L’oncle se mit à tousser. C’était chez lui l’indice ordinaire de la fatigue. On pouvait voir sur ses traits qu’il allait faire une sortie violente ; et comme la colère faisait briller ses yeux éteints d’une flamme nouvelle, Mathias tendit les mains vers le vieillard comme pour l’arrêter, et dit d’une voix suppliante :

— Allons, oncle Jean, laissez là l’affaire : Cécile paraît tenir à ce que les choses ne se fassent pas selon votre désir. Eh bien, qu’elle épouse Barthélemy ; c’est elle qui en souffrira le plus.

— Tais-toi ! dit l’oncle irrité ; il parait que toi aussi tu penches vers ces détestables idées… Cécile, puisque tu n’as ni esprit ni raison, c’est à moi de décider pour toi ; il me faut mettre mon expérience à la place de ta folie. Écoute bien. Je te le demande pour la dernière fois : veux-tu, oui ou non, épouser Mathias ? Des larmes ne sont pas une réponse ; je veux que tu parles.

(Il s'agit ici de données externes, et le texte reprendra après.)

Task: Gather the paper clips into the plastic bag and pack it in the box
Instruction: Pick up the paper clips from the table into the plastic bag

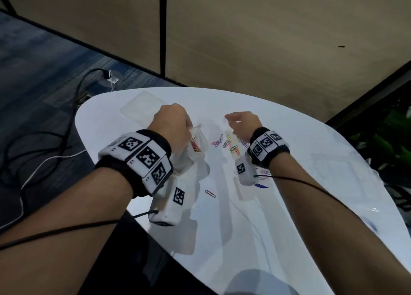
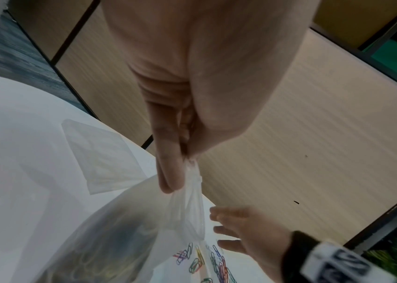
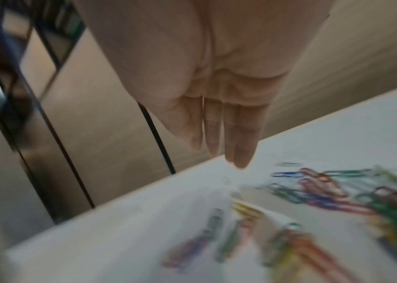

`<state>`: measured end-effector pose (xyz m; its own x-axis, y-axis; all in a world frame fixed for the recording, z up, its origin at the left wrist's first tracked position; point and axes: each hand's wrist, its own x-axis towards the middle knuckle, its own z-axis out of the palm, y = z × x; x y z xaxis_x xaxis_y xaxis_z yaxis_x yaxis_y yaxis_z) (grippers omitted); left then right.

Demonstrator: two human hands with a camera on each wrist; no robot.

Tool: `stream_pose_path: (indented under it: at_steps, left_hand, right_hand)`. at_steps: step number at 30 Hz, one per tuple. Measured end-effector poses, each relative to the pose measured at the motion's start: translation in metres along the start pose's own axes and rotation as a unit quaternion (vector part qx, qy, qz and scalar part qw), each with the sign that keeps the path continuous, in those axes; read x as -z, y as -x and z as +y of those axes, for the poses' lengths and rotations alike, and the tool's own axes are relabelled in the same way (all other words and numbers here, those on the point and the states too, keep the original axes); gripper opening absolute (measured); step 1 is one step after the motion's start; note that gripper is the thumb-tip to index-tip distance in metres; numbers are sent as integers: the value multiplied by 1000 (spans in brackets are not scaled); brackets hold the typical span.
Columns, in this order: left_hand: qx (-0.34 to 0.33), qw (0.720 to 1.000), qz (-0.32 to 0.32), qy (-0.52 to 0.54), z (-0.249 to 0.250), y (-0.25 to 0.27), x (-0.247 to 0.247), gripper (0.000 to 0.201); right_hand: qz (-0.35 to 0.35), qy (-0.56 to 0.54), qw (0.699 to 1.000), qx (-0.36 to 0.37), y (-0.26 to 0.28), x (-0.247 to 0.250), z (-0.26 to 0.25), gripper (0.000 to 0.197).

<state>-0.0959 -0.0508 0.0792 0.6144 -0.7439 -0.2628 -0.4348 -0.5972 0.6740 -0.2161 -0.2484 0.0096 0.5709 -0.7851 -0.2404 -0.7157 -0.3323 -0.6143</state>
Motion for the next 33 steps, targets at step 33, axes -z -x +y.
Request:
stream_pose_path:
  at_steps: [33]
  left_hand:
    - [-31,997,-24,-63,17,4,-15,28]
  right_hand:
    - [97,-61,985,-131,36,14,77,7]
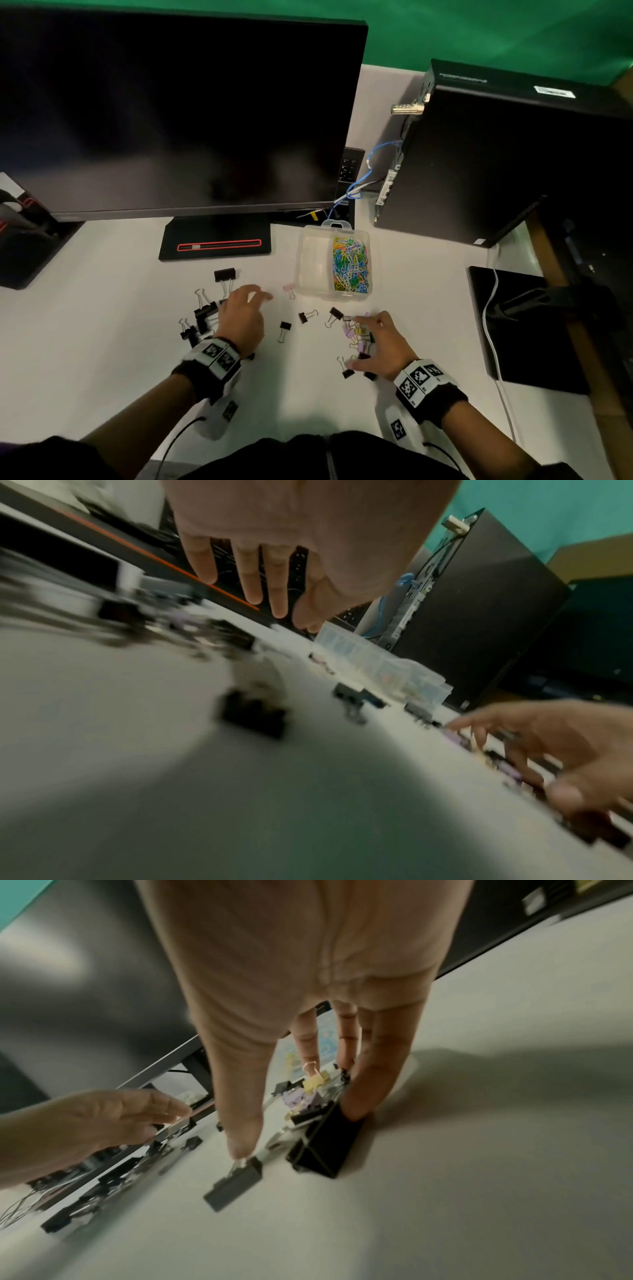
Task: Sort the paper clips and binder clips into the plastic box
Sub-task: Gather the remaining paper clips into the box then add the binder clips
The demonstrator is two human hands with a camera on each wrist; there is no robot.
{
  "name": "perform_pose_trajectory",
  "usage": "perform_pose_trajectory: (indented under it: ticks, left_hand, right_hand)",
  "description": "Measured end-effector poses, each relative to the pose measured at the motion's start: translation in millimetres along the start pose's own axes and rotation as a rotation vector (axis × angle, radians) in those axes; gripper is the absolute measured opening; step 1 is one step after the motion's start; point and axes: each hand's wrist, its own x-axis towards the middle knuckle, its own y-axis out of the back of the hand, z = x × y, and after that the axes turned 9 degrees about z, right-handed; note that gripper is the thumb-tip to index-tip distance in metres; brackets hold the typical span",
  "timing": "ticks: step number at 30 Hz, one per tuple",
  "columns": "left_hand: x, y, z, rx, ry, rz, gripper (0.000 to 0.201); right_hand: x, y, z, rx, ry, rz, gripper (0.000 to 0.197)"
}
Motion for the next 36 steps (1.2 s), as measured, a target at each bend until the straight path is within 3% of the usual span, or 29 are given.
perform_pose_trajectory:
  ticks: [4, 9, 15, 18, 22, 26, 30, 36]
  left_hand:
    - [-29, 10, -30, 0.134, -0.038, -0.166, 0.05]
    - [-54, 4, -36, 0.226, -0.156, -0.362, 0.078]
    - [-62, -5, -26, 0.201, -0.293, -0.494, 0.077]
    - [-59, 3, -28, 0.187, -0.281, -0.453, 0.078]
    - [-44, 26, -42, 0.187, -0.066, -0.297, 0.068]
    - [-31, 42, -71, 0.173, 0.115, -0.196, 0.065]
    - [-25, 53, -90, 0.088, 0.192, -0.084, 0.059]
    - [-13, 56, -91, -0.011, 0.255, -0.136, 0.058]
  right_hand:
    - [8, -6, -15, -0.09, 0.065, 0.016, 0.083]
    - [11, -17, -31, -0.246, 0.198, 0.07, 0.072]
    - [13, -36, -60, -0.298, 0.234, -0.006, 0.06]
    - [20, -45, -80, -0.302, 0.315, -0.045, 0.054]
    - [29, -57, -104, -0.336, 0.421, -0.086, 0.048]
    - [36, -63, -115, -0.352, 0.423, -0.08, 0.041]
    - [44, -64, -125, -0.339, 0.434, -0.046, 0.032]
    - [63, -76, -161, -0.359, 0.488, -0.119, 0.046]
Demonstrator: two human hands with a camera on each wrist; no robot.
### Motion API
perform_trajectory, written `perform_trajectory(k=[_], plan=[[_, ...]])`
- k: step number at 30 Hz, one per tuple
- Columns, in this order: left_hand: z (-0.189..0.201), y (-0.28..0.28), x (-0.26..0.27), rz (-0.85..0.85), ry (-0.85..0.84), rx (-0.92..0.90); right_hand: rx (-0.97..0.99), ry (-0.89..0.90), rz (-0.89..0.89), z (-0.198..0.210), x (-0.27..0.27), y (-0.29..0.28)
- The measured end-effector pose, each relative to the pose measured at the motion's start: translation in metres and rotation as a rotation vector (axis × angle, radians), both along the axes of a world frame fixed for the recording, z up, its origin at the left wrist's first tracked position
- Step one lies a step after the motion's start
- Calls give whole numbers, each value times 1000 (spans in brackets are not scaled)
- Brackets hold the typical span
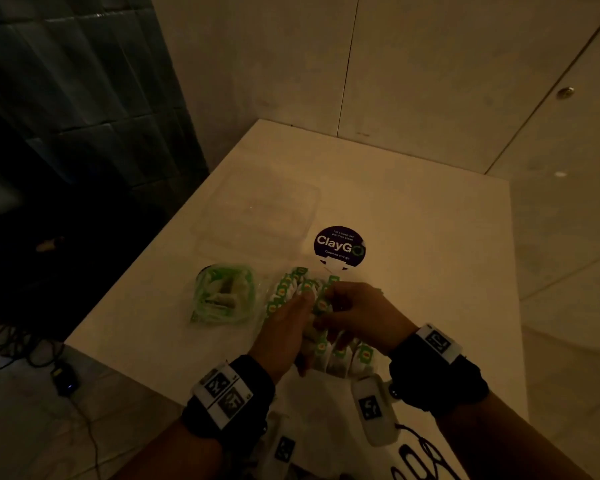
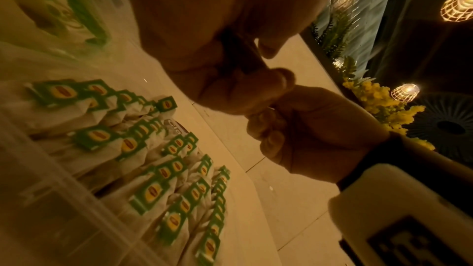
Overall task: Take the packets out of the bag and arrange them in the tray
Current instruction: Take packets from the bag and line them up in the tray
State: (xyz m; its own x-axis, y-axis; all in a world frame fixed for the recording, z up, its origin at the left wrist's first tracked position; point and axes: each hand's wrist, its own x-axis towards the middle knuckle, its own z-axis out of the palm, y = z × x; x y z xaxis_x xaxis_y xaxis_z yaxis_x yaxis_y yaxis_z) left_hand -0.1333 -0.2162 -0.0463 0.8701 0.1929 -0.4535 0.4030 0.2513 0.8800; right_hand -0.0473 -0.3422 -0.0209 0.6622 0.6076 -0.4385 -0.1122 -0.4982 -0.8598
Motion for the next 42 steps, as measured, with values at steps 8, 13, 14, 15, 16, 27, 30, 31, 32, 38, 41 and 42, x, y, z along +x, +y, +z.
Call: perform_trajectory(k=[8,13,14,15,16,27,30,31,32,38,41,42], plan=[[-11,12,-11,-115,29,102,-11,-7,-148,-17,13,-44],[-19,13,-18,-232,117,217,-423,-174,253,-41,-3,-49],[-20,12,-19,-245,123,220,-441,-158,281,-45,-7,-47],[-19,12,-20,-250,122,223,-442,-131,290,-50,-10,-45],[-19,12,-20,-252,120,226,-445,-105,290,-52,-12,-43],[-16,14,-22,-207,105,226,-506,-219,256,-61,-7,-38],[-16,15,-23,-201,99,218,-502,-197,239,-60,-8,-38],[-16,15,-23,-201,100,217,-499,-199,249,-62,-9,-38],[-17,15,-23,-200,103,215,-512,-205,273,-63,-10,-37],[-17,12,-22,-194,98,198,-655,-322,235,-67,-16,-27],[-16,10,-21,-179,72,227,-620,-400,132,-59,-15,-30],[-17,10,-21,-184,57,241,-583,-394,100,-52,-14,-32]])
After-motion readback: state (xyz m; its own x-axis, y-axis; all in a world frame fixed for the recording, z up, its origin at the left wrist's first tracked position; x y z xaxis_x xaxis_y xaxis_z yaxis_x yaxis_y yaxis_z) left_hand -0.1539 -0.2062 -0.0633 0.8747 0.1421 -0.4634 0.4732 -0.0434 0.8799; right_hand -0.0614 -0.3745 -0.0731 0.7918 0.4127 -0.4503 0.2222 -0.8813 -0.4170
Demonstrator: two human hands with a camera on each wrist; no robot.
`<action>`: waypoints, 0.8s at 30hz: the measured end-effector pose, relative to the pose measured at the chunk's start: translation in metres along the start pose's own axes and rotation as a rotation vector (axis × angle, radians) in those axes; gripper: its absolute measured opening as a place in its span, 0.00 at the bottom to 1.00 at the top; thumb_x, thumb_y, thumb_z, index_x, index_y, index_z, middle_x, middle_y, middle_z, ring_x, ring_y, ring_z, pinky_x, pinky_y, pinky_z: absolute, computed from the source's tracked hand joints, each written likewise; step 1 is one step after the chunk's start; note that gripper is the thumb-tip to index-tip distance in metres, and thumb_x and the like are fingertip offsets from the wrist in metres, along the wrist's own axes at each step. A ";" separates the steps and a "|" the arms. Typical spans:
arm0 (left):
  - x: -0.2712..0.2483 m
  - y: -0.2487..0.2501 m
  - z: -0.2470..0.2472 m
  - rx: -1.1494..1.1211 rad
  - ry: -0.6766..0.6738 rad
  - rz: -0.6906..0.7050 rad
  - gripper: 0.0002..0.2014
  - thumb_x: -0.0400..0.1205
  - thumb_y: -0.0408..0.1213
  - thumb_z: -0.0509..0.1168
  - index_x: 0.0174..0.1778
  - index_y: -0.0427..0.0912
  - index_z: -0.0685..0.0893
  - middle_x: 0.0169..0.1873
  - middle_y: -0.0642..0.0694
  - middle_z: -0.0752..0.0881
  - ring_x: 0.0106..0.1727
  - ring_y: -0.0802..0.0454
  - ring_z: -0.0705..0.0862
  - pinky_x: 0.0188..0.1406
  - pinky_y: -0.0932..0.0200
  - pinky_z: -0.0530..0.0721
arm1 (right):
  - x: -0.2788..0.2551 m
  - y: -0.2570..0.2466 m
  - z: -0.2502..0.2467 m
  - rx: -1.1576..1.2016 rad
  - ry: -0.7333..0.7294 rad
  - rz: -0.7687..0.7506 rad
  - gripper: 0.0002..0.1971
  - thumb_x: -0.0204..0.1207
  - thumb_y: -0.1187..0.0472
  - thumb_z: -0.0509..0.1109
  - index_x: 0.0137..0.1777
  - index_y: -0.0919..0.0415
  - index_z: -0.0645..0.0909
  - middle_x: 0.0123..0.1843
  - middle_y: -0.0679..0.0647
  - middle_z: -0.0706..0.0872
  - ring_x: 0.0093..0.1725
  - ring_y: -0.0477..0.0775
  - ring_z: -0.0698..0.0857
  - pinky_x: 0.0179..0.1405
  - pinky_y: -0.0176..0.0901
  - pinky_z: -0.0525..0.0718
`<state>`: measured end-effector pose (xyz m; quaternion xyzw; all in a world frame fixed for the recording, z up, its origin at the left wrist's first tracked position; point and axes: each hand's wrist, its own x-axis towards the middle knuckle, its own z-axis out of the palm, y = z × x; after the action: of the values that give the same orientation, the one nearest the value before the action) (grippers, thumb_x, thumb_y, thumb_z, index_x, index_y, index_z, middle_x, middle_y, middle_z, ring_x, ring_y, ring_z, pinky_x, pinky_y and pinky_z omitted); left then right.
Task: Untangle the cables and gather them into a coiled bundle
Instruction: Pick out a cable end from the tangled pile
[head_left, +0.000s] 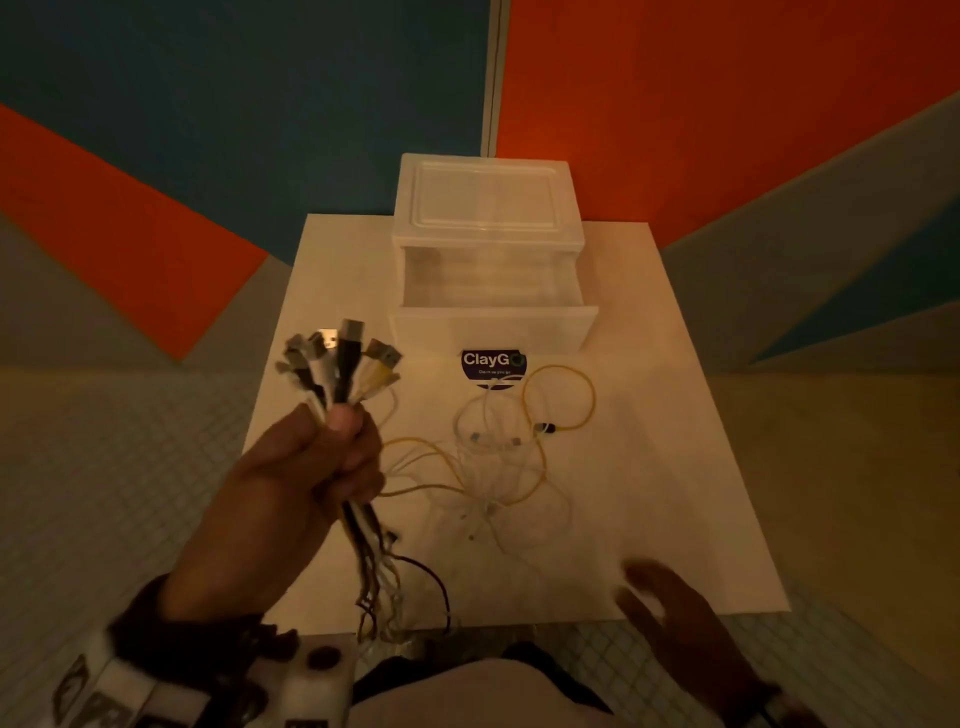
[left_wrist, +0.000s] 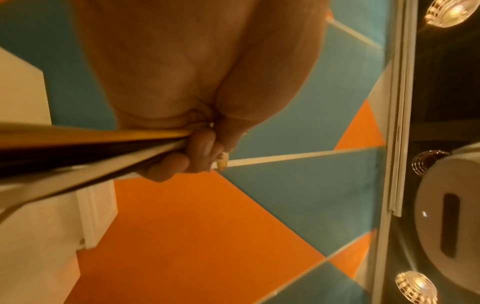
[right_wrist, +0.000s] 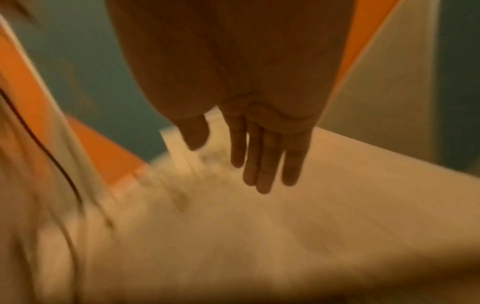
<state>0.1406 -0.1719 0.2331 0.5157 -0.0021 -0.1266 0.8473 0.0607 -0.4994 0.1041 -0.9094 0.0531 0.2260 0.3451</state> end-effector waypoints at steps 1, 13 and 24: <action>0.003 -0.005 0.008 -0.011 -0.014 -0.013 0.18 0.73 0.48 0.75 0.37 0.41 0.75 0.31 0.47 0.68 0.29 0.55 0.65 0.29 0.60 0.71 | 0.008 -0.028 -0.017 0.189 -0.015 -0.039 0.45 0.63 0.16 0.51 0.75 0.42 0.69 0.75 0.38 0.74 0.72 0.34 0.74 0.77 0.44 0.71; 0.008 0.007 0.030 -0.056 -0.011 0.020 0.10 0.84 0.40 0.62 0.40 0.39 0.74 0.30 0.49 0.68 0.28 0.55 0.63 0.28 0.62 0.73 | 0.081 -0.126 0.075 0.154 -1.020 -0.273 0.10 0.81 0.62 0.68 0.41 0.67 0.77 0.33 0.43 0.80 0.36 0.44 0.79 0.56 0.55 0.84; -0.001 -0.015 0.008 -0.136 0.046 -0.092 0.15 0.74 0.47 0.75 0.39 0.41 0.80 0.30 0.48 0.68 0.27 0.56 0.65 0.29 0.61 0.75 | 0.210 -0.016 -0.022 -0.290 -0.224 -0.091 0.17 0.72 0.72 0.69 0.61 0.61 0.80 0.64 0.52 0.80 0.60 0.55 0.80 0.54 0.43 0.77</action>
<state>0.1356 -0.1851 0.2240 0.4592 0.0495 -0.1533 0.8736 0.2601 -0.4887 0.0346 -0.9203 -0.0597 0.3152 0.2238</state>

— Ah ! mon oncle bien-aimé, s’écria la jeune fille en tendant les mains vers lui, ah ! si vous saviez ce que vous faites !

— Réponds ! veux-tu Mathias pour mari ?

— Oh ! dit Cécile d’une voix déchirante, si on m’entraînait de force à l’église, je retiendrais ma respiration pour suffoquer en chemin !

— Fi ! quelles épouvantables paroles tu dis là ! Mathias est pourtant un homme comme un autre, dit l’oncle au comble de l’étonnement.